Following Hou’s contribution to the New Cinema portmanteau film The Sandwich Man, also released in 1983, The Boys from Fengkuei is Hou’s first foray into the kind of oblique and elliptical storytelling that would become one of his hallmarks. Inspired by the autobiography of Chinese painter Shen Congwen that Chu gave him (she thought he and Hou had similar sensibilities, that they would go together well), Hou began to seek a more “objective” view of his characters, to try and see them clearly and without judgement, to put their actions in as full a context as possible. Visually, this meant moving the camera back from the close-up and medium shots that traditional film style demands (he’s said he was repeatedly telling his cinematographer to “pull back, pull back” as they were shooting) and increasing the length of his shots (editing within a scene necessarily means directing the viewer’s attention in such a way as to impose a point of view on the action; by allowing events to play out in long takes, the viewer is left more freedom to determine their responses).
In genre, the movie is a coming of age film. While not strictly autobiographical (as Hou’s next three films three will be, based on the memories of, in turn, Chu, Hou himself, and writer/actor/director Wu Nien-jen), Boys is somewhat based on Hou’s own experiences as a young man. Set in the present, it follows a group of, well, boys from the small provincial town of Fengkuei, who move to the bigger city of Kaohsiung and the various adventures they have there with women, factory employment and rival bands of petty hoodlums. Certain Hou trademarks are already evident: the crashing of the waves dominates the soundtrack as the young men visit a beach resort (Hou will frequently use sound design to tie together disparate spaces and times while also locating his characters firmly in their environments); seamless cutting between past and present as the main character, Ching-tzu, flashes back to memories of his brain-damaged father; a predilection for rectangular spaces within the film frame (shooting through doorways, windows, stairways, etc), a tendency that will only grow stronger throughout the 1980s and that reminds so many of Ozu, though at this time Hou was unfamiliar with the great Japanese director’s films); and an emphasis on the sensations of life over the specifics of narrative detail.

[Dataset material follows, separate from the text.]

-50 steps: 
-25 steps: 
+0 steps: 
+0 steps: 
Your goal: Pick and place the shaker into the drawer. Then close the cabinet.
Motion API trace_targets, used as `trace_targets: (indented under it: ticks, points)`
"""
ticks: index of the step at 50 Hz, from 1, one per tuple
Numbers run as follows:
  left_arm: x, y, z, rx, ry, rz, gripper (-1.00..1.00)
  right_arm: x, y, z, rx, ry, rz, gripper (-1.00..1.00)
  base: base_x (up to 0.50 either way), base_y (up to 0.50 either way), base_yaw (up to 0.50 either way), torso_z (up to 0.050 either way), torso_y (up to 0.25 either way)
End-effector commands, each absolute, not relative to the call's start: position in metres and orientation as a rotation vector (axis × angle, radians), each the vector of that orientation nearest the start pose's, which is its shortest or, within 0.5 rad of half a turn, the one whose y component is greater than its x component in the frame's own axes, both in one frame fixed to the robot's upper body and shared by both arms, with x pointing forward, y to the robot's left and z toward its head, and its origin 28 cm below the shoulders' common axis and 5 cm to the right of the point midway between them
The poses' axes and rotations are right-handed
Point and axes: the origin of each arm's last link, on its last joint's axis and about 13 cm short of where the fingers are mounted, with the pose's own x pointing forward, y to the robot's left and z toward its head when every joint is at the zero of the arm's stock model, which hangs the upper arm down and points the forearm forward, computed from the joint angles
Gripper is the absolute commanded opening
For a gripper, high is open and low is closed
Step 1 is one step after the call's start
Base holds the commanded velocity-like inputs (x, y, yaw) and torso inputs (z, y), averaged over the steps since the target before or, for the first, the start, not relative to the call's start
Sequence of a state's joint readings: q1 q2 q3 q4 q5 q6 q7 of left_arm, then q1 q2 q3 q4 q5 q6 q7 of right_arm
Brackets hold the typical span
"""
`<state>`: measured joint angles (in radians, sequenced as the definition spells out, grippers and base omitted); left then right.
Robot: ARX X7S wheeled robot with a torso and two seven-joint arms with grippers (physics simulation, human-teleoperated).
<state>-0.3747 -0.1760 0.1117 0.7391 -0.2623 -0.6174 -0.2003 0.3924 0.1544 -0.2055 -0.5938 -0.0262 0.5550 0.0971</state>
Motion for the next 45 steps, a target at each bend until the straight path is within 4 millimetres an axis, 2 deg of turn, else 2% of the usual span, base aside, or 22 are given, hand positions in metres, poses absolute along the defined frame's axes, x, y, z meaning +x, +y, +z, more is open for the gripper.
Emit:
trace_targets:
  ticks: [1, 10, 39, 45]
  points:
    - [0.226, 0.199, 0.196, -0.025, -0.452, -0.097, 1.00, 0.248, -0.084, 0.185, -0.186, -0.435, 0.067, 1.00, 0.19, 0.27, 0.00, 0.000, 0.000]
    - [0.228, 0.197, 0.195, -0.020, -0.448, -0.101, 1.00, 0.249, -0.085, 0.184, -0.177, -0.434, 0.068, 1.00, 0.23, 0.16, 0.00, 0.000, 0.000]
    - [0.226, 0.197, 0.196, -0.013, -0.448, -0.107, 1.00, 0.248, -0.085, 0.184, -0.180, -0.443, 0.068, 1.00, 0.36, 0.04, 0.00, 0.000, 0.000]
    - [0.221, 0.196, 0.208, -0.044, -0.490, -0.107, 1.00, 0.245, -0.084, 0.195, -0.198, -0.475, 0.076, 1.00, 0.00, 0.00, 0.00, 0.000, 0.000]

On this last point, the film serves as a kind of middle-ground between the traditional narratives of Hou’s first three movies, and his more oblique later work. Exposition is missing for several scenes, and we’re left to figure out what exactly is motivating the characters. This is a major violation of the rules of Hollywood storytelling, which Hou would become ever more flagrant in flouting, but here we find him experimenting with what is and isn’t necessary information to relate his story, not in its particulars, but in its emotions. I’ve seen the film twice now and I honestly couldn’t tell you why the characters do the things they do at every given point in the narrative (most of them, yes, but not all). But nonetheless every move makes sense. It has the rhythm and comprehensibility of everyday life.
Following the success of Boys from Fengkuei (it won an award at the Nantes Three Continents Film Festival, the first Taiwanese New Cinema film to gain recognition at a European festival), Hou and Chu collaborated on A Summer at Grandpa’s, based on her childhood experiences and actually shot at her grandfather’s house. In 1985, he made what remains one of his most-acclaimed films, The Time to Live, The Time to Die, his own autobiographical account of his youth in small-town Taiwan in the 1950s and 60s.